#### [YOUR INSTRUCTIONS]
In the entries below, find every line with the string "camera" and copy it.

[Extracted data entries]
##########

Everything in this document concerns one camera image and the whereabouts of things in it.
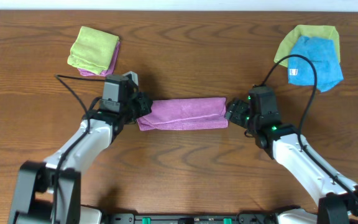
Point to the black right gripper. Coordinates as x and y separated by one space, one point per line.
234 111

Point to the purple cloth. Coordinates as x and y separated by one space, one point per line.
110 69
185 115

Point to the folded green cloth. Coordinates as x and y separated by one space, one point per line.
92 50

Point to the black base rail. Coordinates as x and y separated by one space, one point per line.
197 219

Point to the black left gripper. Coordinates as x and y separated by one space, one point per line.
145 107

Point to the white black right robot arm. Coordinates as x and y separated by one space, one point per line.
335 195

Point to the folded purple cloth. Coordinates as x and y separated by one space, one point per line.
110 69

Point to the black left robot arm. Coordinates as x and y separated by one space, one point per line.
50 191

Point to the blue cloth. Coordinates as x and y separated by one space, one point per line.
321 53

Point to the green cloth in pile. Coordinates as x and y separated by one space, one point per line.
324 32

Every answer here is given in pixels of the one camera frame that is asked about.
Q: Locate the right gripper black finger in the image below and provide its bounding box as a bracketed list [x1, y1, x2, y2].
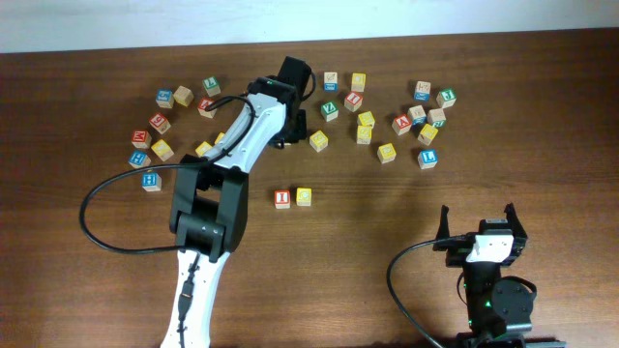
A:
[435, 205, 451, 240]
[504, 203, 527, 239]

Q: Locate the yellow C block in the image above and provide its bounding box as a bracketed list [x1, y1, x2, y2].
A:
[296, 188, 312, 207]

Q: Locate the red i block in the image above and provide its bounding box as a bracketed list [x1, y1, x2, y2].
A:
[275, 189, 291, 209]
[344, 91, 363, 112]

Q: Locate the red a block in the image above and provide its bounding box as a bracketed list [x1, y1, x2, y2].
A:
[197, 98, 217, 119]
[392, 114, 412, 135]

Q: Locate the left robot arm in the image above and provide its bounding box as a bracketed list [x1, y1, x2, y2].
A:
[162, 57, 316, 347]

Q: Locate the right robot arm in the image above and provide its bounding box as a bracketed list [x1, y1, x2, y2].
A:
[433, 203, 567, 348]

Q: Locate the yellow block centre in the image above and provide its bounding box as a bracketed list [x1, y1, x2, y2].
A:
[309, 130, 329, 153]

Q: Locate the green Z block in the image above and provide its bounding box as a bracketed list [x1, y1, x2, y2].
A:
[320, 101, 339, 122]

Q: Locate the blue-side block top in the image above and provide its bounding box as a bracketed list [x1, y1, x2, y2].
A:
[323, 72, 339, 92]

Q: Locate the yellow block lower pair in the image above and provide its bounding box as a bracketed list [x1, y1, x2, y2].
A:
[356, 126, 372, 145]

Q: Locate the yellow block pair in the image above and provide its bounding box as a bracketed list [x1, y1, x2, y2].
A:
[356, 126, 372, 145]
[357, 111, 375, 128]

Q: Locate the yellow block upper pair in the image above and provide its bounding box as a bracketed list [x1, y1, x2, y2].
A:
[357, 111, 375, 128]

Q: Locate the yellow O block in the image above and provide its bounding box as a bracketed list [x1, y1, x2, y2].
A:
[214, 132, 225, 145]

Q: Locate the blue L block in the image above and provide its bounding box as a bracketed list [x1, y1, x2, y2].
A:
[418, 149, 438, 170]

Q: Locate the yellow G block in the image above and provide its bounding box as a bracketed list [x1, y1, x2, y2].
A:
[195, 141, 212, 157]

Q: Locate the green L block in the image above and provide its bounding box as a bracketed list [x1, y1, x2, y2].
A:
[202, 76, 221, 97]

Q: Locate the yellow E block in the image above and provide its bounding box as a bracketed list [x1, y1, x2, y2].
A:
[377, 143, 397, 164]

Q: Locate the yellow slash block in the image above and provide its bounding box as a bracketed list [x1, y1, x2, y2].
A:
[418, 124, 438, 146]

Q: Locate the green-side R block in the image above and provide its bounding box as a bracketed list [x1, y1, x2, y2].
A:
[427, 108, 446, 128]

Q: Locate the plain yellow-side block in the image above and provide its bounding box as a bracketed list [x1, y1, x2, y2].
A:
[173, 86, 194, 107]

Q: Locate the blue block middle right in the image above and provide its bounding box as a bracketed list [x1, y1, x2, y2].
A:
[407, 105, 427, 126]

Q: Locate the blue 5 block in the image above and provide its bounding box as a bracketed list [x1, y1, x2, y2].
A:
[156, 89, 175, 109]

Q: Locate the blue X block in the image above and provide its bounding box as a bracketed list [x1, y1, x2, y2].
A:
[414, 81, 431, 102]

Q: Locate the yellow block beside H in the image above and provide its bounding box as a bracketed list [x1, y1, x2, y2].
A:
[151, 139, 174, 161]

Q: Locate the green J block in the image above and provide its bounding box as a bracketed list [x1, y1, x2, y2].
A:
[436, 88, 457, 108]

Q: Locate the red 6 block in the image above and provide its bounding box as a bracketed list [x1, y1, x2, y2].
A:
[149, 112, 171, 134]

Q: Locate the blue H block near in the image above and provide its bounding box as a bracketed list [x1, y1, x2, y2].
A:
[141, 172, 162, 192]

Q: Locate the blue h block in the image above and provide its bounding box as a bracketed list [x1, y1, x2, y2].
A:
[128, 151, 151, 169]
[141, 172, 162, 192]

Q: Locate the red M block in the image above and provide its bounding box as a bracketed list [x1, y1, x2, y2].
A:
[132, 130, 152, 149]

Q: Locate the blue H block far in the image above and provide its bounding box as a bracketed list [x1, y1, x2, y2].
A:
[128, 151, 151, 169]

##########

#### [ANSWER BOX]
Everything in this document concerns one camera image and the whereabouts of things in it.
Every answer here is given in pixels of the one camera frame that is asked about.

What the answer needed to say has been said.